*What is needed*. The answer is the set of lines that include "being", copied from the data below.

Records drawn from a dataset
□ □ □ □ □ □ □

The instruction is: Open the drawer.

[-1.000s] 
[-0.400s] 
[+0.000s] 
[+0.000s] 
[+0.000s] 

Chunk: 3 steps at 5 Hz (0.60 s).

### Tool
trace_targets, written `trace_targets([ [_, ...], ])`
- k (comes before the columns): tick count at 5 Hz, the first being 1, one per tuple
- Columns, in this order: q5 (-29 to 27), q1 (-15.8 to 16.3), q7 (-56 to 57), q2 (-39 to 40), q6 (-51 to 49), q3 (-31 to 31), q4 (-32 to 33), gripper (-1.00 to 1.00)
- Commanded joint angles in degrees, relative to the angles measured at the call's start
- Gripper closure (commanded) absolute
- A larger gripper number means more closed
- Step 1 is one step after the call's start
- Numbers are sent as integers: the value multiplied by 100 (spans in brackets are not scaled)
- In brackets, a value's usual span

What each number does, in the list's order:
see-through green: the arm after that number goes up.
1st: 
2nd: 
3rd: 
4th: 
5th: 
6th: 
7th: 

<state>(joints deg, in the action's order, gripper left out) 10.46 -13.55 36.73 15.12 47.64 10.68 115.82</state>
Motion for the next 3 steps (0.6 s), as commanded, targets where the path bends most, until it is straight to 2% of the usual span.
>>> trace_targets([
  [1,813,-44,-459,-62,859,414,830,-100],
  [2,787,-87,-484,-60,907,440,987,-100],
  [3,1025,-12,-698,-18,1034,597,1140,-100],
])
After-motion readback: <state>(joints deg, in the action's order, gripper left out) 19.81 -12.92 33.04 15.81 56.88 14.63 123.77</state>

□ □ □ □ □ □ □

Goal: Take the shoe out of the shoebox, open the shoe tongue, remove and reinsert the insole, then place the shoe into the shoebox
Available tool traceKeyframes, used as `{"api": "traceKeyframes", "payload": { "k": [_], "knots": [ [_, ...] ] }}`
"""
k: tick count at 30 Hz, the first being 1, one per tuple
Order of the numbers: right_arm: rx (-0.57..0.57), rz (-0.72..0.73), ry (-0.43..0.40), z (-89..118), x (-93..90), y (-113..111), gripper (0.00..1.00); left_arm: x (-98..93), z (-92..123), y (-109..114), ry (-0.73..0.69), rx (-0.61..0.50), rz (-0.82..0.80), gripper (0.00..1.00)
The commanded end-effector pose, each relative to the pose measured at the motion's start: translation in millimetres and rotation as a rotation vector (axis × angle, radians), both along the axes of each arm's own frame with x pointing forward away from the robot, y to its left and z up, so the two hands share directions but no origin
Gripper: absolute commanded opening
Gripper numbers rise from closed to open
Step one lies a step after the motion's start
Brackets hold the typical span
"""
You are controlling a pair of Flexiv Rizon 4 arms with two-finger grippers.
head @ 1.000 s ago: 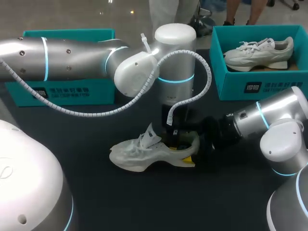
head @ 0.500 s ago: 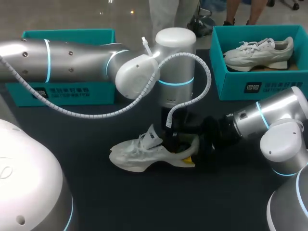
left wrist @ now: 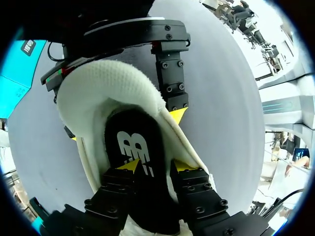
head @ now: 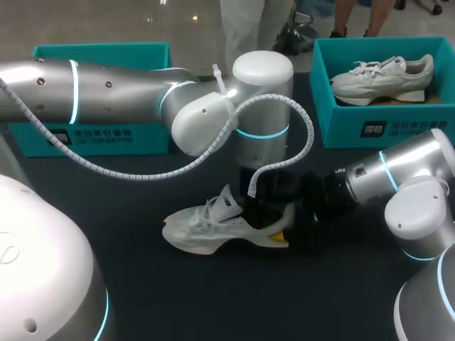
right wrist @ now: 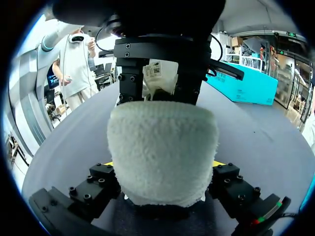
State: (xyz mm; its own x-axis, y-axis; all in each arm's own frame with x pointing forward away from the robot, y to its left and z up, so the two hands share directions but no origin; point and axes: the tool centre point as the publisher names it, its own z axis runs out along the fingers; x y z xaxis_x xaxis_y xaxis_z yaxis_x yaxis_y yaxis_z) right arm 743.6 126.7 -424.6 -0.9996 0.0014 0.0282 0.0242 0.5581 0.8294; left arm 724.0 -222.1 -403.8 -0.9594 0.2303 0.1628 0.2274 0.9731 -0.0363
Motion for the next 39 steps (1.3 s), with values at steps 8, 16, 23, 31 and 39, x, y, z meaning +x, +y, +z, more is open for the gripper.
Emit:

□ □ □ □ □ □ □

*Response area*.
- k (comes before the columns): tick count at 5 Hz, the first being 1, one per tuple
k: tick count at 30 Hz, the first being 1, one per tuple

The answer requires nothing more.